Berlalu semusim yang membiru judul puisi ini bukan menceritakn tentang peristiwa alam seperti yang kita ajelaskan di atas tetapi, maksud dari kalimat berlalu musim yang membiru jika membaca dari bait puisinya adalah peristiwa sepasang kekasih yang sering berselisih paham, dan ketika pehaman pehaman yang salah di jelaskan sedetail permasalahan, perlahan saling memahami, perselisihan tak terjadi lagi.

Mungkin begitulah kira kira makna dari puisi berlalu semusim yang membiru, yang paling mengerti memaknai puisi adalah orang yang menulis puisinya, sebab terkadang, puisi itu kata yang di gunakan tak sama arti dari sesungguhnya. hanyalah penulisnya yang paling tahu maksud yang dia tulis, pembaca hanya bisa meraba raba maknanya.

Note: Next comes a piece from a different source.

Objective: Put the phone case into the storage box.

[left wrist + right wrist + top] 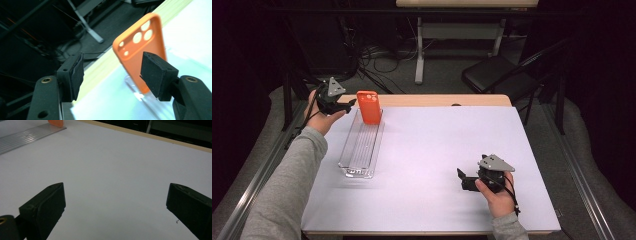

Berlalu semusim yang membiru, hanya gabungan dari kosakata dua judul puisi yang di tulis oleh Sri Astuty asdi, kedua puisi tersebut
  • Puisi semusim yang membiru
  • Puisi Yang berlalu.
Salah satu baitnya. "Prahara peralihan dua musim merambah Perlahan mengucap dingin sehabis gerah Mentari sekali-kali saja menyaji cerah, Menangisi larik-larik di secarik kertas Basah di perdu malam, merintih pada kelam".  Selengkapnya dari bait ini, silahkann di baca/simak puisinya di bawa ini.

SEMUSIM YANG MEMBIRU
Karya : Srie Astuty Asdi

Tapak November masih menjejak di Desember
Beraroma luka pada gugur dedaun bercecer
Lembab, menampi gerimis tak henti mencecar
Aku kuyup di lautan duka, berselancar

Prahara peralihan dua musim merambah
Perlahan mengucap dingin sehabis gerah
Mentari sekali-kali saja menyaji cerah
Namun berpulang ke awan, kembali basah

Hujan, lahirkan gigil paling beku
Berkecamuk di raga sebagai rindu
Memimpi setelahnya hadirkan pelangi sendu
Memanja, berharap jumpa di Januari biru

Kemilau Mata Bening
Makassar, 02/12/2016

YANG BERLALU
Karya : Srie Astuty Asdi

Rapuh pada kedalaman tak berbatas
Menangisi larik-larik di secarik kertas
Basah di perdu malam, merintih pada kelam
Tentang setangkup rindu yang mulai buram

Kucoba biarkan, kucoba hempaskan
Riuh lambaian merupa lembut bisikan
Segala empati mendekati kupekakkan
Pupus gairah diri, perlahan asa pun memati

Engkau dahulu menyusup dalam belaian sepi
Menemui penat sembari kau pasung jeruji
Tak tampak, sehalus mengukir mimpi
Terhidang nyanyian meraup angan suci

Kemilau Mata Bening
Makassar, 05 Desember 2016

Demikianlah puisi berlalu semusim yang membiru. Simak/baca juga puisi puisi yang lain Karya Srie Astuty Asdi (Kemilau Mata Bening) di blog ini. Semoga puisi di atas dapat menghibur dan bermanfaat. Sampai jumpa di artikel puisi selanjutnya. Tetap di blog puisi dan kata bijak menyimak/membaca puisi puisi yang kami update. Terima kasih sudah berkunjung.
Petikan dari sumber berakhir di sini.